**WORK INSTRUCTIONS**
Scan the entries below for "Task" and copy each line that holds it.

※ ※ ※

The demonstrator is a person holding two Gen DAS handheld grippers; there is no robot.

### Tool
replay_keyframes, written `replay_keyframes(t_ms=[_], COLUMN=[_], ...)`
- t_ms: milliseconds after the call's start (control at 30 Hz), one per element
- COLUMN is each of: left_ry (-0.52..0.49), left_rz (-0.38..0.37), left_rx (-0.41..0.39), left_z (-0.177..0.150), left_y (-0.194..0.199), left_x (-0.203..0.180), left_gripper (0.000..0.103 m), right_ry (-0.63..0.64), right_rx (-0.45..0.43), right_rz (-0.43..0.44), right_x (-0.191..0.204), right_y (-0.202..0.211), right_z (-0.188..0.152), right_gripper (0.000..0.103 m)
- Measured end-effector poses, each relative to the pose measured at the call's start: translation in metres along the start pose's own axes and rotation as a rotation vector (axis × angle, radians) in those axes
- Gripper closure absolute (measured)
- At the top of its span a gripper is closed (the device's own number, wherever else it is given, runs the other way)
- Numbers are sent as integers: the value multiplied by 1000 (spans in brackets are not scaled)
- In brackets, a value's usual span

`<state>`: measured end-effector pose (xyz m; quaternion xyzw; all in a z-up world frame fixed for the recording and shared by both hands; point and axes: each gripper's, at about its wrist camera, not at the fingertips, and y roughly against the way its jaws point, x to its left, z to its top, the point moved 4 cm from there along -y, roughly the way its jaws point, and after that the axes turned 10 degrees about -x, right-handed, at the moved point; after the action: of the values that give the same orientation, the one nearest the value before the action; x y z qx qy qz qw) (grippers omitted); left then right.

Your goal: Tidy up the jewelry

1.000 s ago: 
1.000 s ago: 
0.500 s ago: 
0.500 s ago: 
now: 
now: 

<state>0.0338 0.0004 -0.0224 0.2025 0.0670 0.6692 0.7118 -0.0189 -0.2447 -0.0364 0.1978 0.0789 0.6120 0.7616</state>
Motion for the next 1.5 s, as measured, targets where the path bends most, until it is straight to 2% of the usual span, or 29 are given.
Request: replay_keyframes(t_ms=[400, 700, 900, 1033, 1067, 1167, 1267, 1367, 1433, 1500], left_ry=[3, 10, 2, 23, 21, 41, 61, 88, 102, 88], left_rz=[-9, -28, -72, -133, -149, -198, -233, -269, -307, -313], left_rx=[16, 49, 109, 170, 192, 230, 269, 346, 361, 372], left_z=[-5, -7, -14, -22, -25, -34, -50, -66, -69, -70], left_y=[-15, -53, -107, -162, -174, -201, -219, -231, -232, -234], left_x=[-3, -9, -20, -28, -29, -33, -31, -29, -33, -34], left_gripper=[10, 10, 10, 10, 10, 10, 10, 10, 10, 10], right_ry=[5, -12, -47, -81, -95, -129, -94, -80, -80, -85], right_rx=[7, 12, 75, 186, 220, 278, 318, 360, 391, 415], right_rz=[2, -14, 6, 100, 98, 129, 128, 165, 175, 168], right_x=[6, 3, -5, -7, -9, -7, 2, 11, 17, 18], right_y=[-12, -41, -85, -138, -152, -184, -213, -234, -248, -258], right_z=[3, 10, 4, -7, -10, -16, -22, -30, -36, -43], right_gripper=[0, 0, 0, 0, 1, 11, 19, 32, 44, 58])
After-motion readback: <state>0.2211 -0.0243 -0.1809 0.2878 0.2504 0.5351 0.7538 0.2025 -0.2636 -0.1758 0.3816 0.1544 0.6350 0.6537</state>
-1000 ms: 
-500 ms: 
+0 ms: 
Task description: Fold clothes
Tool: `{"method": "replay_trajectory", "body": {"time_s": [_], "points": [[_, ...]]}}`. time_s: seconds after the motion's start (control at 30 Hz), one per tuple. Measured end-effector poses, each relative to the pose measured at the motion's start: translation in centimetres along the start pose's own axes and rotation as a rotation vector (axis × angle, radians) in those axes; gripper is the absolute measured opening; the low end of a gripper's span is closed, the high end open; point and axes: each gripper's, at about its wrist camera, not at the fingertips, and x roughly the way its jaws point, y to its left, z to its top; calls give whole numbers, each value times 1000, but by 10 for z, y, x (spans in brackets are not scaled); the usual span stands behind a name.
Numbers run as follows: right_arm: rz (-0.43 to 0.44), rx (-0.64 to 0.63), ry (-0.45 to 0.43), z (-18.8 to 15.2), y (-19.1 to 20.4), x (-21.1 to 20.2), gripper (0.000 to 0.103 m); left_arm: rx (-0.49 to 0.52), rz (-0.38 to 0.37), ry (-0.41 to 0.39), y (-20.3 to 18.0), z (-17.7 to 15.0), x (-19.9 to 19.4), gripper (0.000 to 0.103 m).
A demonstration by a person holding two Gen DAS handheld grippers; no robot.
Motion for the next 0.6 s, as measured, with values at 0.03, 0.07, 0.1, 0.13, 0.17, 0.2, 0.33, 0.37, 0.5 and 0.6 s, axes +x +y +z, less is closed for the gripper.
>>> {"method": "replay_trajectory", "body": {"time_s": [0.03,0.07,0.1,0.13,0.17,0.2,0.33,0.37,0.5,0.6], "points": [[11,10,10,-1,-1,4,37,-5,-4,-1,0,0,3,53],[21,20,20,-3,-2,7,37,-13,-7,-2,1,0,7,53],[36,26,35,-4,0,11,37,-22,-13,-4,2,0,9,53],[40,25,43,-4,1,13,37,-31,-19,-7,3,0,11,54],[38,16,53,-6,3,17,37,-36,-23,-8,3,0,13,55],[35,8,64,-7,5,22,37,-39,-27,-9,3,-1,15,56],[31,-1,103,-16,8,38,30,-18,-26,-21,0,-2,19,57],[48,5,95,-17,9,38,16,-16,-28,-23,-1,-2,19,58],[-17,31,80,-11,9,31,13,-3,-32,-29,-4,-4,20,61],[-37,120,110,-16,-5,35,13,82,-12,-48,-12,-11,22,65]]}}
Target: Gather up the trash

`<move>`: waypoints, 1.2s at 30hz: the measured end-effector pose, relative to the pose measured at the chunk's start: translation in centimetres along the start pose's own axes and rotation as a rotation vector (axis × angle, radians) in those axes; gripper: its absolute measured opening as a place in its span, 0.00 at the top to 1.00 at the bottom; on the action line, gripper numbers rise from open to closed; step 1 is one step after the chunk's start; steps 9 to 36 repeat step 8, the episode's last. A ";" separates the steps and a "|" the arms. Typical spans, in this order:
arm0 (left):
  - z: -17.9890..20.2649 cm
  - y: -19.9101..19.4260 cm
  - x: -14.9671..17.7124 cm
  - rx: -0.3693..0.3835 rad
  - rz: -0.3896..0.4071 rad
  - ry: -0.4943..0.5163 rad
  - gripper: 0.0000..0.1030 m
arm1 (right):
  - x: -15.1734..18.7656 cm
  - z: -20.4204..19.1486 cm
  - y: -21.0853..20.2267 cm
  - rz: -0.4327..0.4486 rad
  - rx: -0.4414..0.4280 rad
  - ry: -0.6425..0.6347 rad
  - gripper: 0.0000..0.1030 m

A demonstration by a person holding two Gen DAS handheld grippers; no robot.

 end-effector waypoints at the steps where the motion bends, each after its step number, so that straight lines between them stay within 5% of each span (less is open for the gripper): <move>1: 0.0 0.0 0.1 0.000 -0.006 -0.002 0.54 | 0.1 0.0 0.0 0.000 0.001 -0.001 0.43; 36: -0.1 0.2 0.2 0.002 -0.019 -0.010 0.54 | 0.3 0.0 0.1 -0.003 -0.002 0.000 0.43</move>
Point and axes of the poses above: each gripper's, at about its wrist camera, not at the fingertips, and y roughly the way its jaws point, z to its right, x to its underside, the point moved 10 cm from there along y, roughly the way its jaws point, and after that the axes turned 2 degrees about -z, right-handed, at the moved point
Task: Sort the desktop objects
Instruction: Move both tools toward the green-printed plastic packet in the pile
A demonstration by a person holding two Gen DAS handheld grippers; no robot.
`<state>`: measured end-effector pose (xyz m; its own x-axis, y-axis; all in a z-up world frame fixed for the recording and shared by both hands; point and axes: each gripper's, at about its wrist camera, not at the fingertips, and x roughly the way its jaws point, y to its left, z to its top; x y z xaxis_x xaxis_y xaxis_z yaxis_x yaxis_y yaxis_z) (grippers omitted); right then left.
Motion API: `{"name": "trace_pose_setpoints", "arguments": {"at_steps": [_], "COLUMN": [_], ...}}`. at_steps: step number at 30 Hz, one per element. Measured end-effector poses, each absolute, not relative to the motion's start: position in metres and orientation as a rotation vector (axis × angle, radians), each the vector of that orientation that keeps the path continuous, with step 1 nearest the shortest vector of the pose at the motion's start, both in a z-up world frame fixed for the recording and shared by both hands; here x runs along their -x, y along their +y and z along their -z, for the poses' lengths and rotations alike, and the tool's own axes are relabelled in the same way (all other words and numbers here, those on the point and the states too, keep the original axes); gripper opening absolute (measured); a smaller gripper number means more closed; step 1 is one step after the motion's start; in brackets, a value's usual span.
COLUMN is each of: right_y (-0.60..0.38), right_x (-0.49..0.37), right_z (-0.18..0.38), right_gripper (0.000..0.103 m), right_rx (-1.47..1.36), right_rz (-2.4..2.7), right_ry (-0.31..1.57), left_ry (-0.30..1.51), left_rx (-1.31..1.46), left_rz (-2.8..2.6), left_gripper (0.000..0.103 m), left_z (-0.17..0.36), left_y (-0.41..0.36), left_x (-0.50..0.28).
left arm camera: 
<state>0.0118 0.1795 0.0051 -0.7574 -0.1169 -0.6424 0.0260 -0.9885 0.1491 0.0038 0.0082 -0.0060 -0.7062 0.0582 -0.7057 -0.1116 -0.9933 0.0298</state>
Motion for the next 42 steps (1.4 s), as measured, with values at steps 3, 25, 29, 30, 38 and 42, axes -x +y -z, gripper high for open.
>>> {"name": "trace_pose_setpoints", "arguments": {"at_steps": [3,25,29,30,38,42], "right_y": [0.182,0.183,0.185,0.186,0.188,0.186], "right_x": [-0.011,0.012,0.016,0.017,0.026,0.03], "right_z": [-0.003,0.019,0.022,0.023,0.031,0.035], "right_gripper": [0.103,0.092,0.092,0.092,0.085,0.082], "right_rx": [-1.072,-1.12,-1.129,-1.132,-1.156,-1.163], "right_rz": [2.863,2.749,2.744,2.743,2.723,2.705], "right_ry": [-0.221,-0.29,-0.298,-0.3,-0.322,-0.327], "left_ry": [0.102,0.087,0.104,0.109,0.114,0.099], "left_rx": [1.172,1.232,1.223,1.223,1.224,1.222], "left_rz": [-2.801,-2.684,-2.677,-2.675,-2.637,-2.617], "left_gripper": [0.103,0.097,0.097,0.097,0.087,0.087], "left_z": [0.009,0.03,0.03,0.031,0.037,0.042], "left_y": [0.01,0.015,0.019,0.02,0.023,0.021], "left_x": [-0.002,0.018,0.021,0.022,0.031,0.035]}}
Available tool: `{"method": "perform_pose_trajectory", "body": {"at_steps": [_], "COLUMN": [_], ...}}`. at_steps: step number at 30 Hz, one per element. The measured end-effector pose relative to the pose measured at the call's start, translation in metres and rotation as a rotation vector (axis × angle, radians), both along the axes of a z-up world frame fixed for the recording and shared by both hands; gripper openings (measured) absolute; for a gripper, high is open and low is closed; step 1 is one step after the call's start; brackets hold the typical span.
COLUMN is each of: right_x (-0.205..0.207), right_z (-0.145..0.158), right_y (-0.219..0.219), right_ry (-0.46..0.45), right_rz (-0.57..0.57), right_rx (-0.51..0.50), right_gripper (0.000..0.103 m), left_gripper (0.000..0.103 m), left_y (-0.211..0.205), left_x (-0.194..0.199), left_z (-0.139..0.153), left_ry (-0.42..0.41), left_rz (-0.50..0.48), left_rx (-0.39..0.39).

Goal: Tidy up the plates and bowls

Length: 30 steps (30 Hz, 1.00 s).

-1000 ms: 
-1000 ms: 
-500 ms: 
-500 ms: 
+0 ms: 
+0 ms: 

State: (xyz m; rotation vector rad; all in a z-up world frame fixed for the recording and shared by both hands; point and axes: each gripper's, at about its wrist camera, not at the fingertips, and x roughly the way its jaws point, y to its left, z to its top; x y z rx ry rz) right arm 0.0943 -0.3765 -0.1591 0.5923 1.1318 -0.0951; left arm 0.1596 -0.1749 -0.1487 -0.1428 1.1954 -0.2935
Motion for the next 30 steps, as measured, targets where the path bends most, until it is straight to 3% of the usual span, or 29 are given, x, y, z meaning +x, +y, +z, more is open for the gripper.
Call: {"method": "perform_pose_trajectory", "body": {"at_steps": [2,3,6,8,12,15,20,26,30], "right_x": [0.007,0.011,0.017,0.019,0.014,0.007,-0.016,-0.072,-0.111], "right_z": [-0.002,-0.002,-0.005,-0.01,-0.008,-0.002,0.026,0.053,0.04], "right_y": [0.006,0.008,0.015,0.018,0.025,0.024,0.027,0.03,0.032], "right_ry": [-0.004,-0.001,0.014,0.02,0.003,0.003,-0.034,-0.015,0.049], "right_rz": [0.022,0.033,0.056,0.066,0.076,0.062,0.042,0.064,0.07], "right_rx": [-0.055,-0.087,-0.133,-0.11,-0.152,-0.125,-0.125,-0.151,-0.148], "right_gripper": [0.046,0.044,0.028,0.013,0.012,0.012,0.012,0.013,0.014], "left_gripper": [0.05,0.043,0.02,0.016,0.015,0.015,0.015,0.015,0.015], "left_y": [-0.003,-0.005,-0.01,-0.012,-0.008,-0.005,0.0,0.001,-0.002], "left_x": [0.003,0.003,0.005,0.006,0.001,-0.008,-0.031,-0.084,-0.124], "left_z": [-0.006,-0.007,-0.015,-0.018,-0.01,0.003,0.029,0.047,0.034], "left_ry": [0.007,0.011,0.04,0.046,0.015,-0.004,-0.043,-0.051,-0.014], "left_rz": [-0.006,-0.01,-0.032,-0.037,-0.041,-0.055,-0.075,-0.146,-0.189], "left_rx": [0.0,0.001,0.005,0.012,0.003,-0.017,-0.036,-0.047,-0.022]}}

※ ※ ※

**SOLUTION**
Task description: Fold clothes
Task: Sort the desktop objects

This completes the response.